Source data:
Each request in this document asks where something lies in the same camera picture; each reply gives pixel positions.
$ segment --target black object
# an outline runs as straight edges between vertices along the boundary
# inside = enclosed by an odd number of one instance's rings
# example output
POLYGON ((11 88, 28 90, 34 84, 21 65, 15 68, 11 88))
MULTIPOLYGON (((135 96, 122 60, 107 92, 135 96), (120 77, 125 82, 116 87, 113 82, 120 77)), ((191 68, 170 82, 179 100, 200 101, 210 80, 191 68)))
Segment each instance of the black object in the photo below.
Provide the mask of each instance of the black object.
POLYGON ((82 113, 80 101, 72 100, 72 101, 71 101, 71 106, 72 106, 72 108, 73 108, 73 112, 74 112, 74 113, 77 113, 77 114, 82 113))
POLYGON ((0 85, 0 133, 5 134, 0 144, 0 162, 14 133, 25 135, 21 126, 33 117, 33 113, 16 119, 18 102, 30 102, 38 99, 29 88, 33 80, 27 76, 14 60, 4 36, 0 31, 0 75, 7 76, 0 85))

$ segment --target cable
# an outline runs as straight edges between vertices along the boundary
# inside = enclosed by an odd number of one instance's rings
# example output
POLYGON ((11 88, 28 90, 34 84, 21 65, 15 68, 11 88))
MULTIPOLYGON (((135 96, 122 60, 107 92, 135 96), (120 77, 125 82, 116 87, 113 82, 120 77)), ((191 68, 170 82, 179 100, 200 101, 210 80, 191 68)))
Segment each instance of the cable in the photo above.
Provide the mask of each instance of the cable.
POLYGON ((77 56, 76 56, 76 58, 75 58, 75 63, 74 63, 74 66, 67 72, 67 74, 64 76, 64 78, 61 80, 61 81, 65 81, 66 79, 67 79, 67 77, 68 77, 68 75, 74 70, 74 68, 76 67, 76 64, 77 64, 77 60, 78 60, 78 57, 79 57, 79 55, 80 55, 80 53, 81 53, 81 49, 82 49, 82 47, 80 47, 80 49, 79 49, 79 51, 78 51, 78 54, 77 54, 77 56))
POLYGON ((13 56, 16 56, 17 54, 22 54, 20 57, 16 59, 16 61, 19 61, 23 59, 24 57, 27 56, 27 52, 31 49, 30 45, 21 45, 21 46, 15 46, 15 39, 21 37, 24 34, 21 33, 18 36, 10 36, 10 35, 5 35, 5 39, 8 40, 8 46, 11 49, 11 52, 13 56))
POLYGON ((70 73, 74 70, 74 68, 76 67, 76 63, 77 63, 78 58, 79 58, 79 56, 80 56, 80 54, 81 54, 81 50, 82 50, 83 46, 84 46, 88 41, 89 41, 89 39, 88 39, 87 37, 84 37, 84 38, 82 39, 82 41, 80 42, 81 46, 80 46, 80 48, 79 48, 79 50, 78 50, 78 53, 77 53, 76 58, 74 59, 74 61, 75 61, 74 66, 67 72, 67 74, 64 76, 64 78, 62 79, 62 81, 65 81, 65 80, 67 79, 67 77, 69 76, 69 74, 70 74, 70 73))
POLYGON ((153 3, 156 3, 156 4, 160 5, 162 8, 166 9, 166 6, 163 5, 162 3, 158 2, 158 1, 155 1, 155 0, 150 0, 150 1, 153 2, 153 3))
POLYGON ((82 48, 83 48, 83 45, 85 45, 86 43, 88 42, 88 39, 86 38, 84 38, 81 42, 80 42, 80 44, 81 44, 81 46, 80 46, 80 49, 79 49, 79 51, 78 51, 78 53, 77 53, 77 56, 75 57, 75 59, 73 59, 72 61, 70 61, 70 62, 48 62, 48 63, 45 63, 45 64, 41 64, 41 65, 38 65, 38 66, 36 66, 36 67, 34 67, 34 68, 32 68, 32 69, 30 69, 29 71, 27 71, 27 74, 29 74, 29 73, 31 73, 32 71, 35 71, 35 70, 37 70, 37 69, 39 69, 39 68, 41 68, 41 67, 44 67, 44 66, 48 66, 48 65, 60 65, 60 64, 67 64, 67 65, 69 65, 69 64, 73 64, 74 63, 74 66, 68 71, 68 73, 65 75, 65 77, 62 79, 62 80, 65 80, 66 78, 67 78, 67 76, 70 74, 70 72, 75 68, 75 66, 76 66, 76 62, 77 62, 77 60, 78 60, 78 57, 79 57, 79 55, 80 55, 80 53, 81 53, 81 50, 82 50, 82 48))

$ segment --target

--

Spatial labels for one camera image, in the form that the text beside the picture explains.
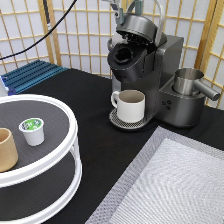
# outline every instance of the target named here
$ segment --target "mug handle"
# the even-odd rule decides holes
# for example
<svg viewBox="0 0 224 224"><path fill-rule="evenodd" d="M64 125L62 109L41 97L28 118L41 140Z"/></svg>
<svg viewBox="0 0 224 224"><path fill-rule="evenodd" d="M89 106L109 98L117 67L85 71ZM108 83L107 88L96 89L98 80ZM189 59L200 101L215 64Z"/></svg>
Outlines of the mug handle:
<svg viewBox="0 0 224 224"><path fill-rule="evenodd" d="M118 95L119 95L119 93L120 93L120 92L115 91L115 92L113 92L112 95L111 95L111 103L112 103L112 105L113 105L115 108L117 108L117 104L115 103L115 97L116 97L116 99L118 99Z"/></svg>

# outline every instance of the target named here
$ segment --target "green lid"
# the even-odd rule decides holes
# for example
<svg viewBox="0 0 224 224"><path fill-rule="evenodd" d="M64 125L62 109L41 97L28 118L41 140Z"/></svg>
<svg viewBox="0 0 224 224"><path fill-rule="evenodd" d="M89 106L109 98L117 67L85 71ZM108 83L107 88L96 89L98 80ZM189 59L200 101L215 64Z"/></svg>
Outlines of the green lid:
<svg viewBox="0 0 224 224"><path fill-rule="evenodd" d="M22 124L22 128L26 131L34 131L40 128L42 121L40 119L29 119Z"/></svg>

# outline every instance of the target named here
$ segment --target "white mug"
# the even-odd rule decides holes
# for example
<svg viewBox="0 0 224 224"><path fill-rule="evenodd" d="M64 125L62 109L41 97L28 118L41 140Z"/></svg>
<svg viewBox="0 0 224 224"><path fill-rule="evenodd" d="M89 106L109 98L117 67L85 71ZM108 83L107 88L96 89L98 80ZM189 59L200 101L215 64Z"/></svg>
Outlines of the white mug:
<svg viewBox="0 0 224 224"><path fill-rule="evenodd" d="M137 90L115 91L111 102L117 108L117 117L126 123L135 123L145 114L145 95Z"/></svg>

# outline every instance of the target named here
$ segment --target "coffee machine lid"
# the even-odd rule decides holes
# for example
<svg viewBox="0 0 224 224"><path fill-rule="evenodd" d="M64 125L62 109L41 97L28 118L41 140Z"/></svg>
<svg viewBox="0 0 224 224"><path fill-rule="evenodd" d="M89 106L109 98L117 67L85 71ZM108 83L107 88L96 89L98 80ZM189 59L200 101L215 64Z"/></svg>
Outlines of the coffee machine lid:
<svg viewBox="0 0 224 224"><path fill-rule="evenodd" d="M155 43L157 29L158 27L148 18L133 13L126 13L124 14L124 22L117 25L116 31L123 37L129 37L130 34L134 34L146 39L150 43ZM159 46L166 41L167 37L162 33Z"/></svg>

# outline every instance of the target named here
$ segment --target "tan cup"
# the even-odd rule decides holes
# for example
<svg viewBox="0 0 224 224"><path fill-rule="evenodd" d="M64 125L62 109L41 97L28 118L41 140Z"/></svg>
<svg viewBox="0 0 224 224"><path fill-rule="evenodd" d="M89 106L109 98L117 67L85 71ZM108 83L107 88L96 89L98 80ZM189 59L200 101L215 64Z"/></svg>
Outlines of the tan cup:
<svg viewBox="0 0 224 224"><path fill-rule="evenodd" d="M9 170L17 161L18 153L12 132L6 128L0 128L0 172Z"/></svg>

What you should do:
Of the entries above, transcribe exactly those lines that fall between the line containing "Each request in" and the line containing "Segment each instance of the black", together with those two lines.

Answer area:
Each request in this document asks where something lies in the same camera picture; each reply gives pixel positions.
$ segment --target black object
# an outline runs as straight edges between vertices along the boundary
# inside = enclosed by an odd number of one instance's rings
# example output
POLYGON ((11 88, 28 90, 34 84, 21 65, 15 68, 11 88))
MULTIPOLYGON (((135 96, 122 60, 107 92, 135 96), (120 77, 125 82, 116 87, 113 82, 120 77)), ((191 68, 170 82, 179 100, 200 101, 210 80, 191 68)))
Segment each instance of the black object in the photo below.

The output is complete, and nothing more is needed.